WHAT IS REQUIRED → Return, from the material below, each line in which the word "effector" is present.

(DATA EXCERPT begins)

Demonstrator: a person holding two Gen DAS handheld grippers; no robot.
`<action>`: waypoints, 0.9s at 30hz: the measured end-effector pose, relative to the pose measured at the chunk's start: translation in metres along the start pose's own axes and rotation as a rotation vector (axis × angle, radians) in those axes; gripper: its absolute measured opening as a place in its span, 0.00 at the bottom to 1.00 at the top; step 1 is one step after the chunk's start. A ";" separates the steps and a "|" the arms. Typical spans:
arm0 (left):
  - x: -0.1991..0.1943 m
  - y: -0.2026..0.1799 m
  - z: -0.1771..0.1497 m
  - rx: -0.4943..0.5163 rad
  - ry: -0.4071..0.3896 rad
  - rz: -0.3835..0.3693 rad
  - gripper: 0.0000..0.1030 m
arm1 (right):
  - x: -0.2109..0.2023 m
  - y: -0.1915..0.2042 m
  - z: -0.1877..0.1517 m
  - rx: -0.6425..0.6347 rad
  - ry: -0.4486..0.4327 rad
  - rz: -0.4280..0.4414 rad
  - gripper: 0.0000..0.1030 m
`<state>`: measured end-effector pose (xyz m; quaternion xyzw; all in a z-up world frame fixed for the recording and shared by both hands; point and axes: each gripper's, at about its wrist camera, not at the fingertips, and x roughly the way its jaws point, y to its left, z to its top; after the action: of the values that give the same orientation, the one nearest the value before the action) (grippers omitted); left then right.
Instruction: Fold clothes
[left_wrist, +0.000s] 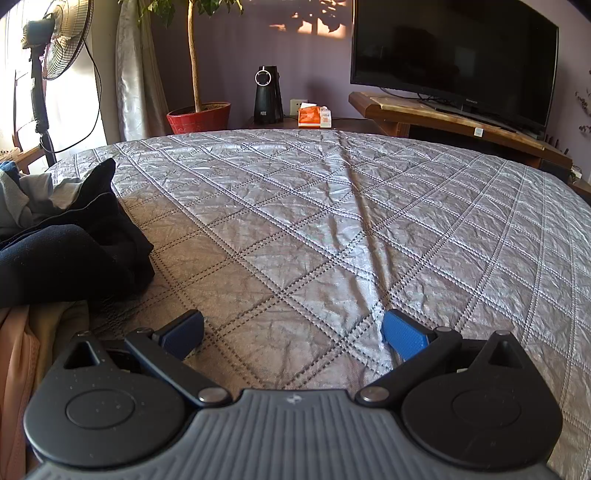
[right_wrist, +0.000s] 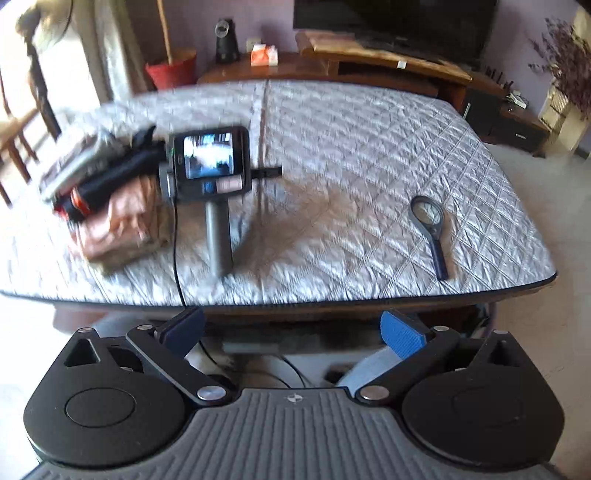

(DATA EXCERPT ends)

FINAL ANSWER →
`<action>`: waypoints, 0.9s at 30hz: the measured end-effector pose, relative to the pose measured at the chunk's start: translation in metres along the start pose's own axes and rotation as a rotation vector (axis × angle, radians) in those axes; gripper: its absolute measured opening as a place in its span, 0.00 at the bottom to 1.00 at the top; step 1 is one step after the chunk's start. A ";" separates the steps and a "|" the arms. Typical spans:
`<state>`: measured end-effector pose (xyz m; quaternion xyzw; all in a z-up world frame fixed for the recording and shared by both hands; point and axes: each gripper's, at about its wrist camera, not at the fingertips, and x roughly the way its jaws point, y to its left, z to its top; after the action: of the values that give the same orientation, the one nearest the value before the action) (grippers omitted); left then right.

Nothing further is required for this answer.